▶ _Prompt_: Search the material for lines containing the word "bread", and copy each one.

· · · ·

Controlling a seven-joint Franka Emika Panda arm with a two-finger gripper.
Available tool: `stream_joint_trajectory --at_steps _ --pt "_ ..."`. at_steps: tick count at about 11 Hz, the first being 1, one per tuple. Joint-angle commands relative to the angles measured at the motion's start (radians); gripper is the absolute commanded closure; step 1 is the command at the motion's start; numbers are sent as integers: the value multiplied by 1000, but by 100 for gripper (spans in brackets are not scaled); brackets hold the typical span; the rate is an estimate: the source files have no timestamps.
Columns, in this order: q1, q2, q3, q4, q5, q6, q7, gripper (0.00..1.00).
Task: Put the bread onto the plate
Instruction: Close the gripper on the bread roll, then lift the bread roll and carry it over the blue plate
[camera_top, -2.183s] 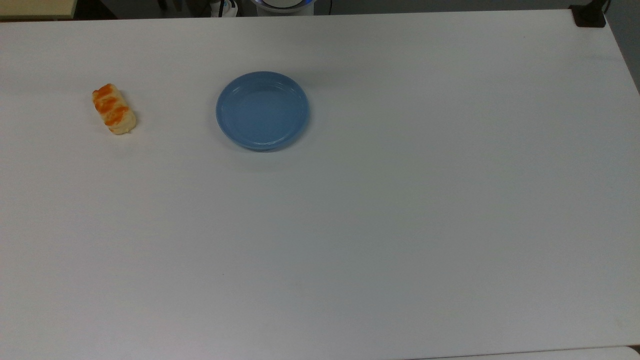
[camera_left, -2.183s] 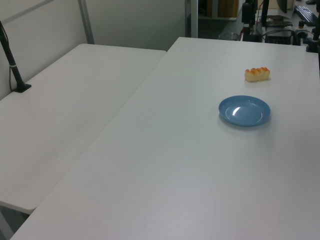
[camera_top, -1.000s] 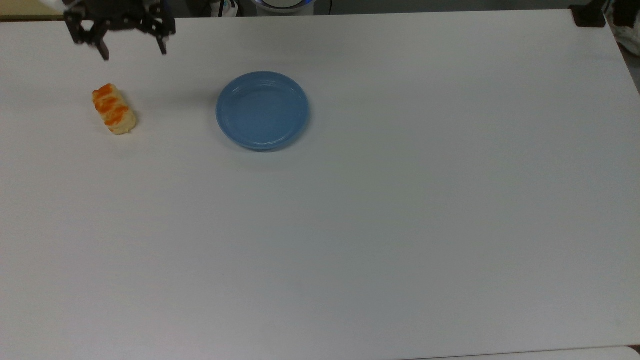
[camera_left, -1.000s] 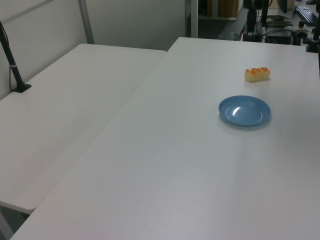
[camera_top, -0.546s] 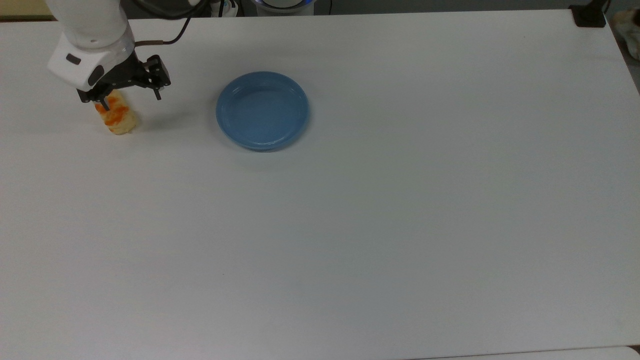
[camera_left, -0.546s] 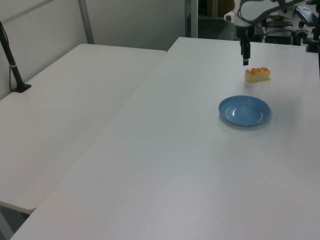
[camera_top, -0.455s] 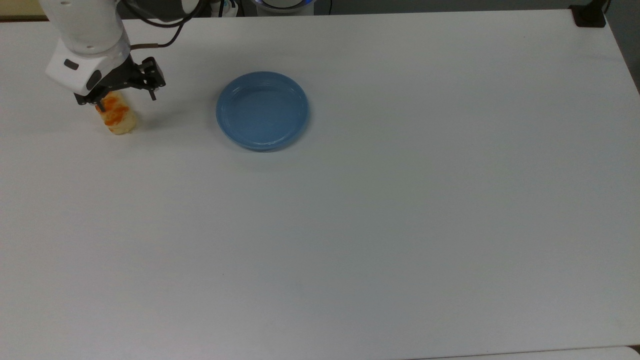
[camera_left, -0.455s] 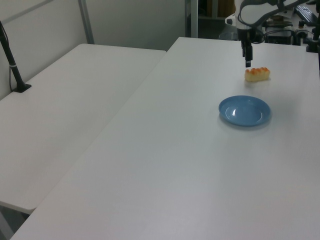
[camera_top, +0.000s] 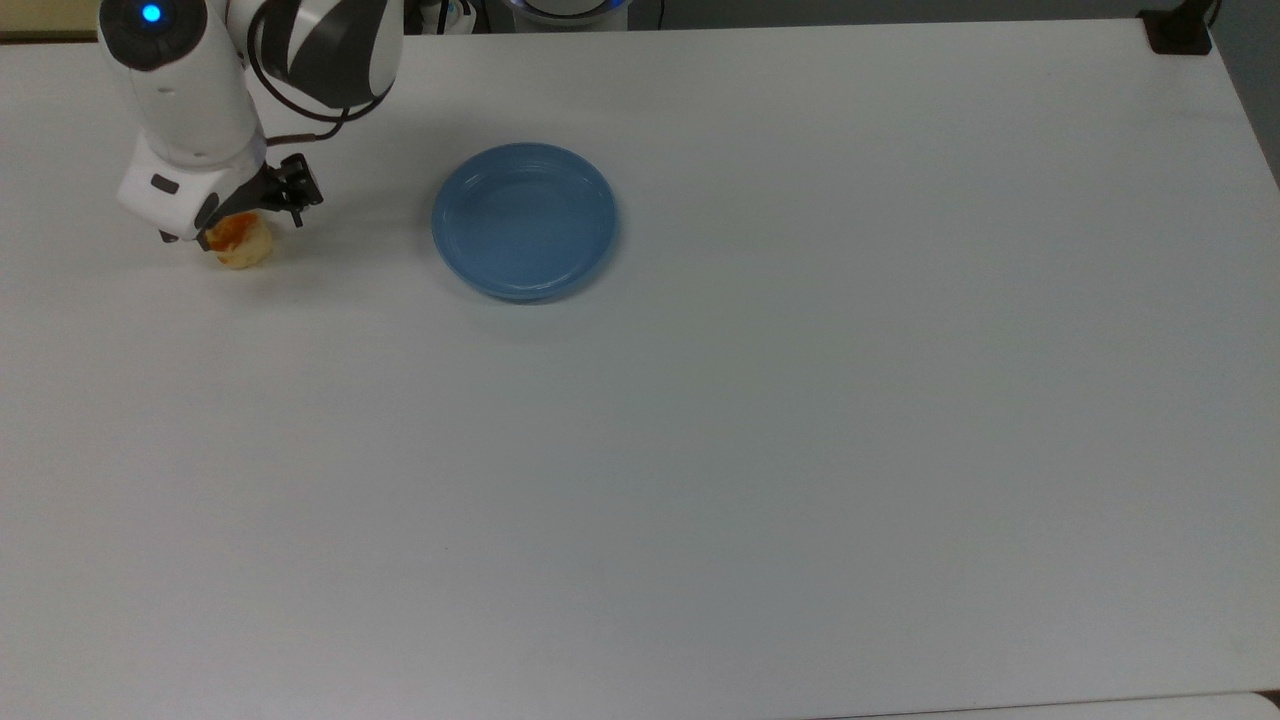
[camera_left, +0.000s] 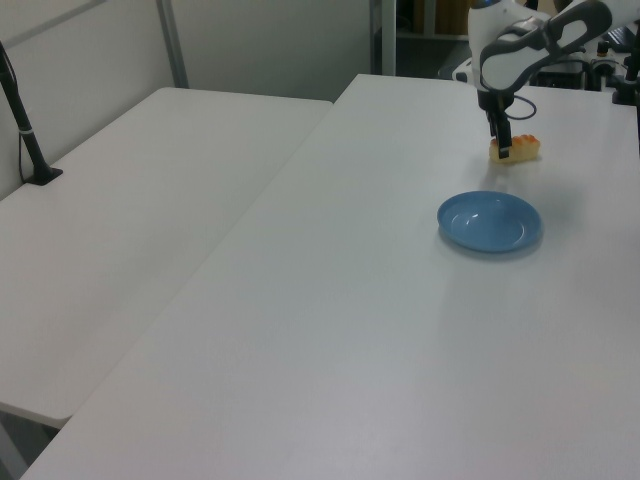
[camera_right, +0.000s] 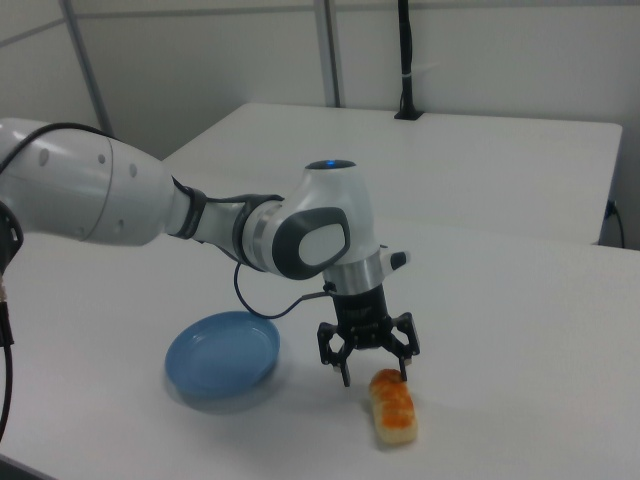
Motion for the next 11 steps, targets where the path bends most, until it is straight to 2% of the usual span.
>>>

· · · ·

▶ _Response below_:
Task: Put the bread onto the plate
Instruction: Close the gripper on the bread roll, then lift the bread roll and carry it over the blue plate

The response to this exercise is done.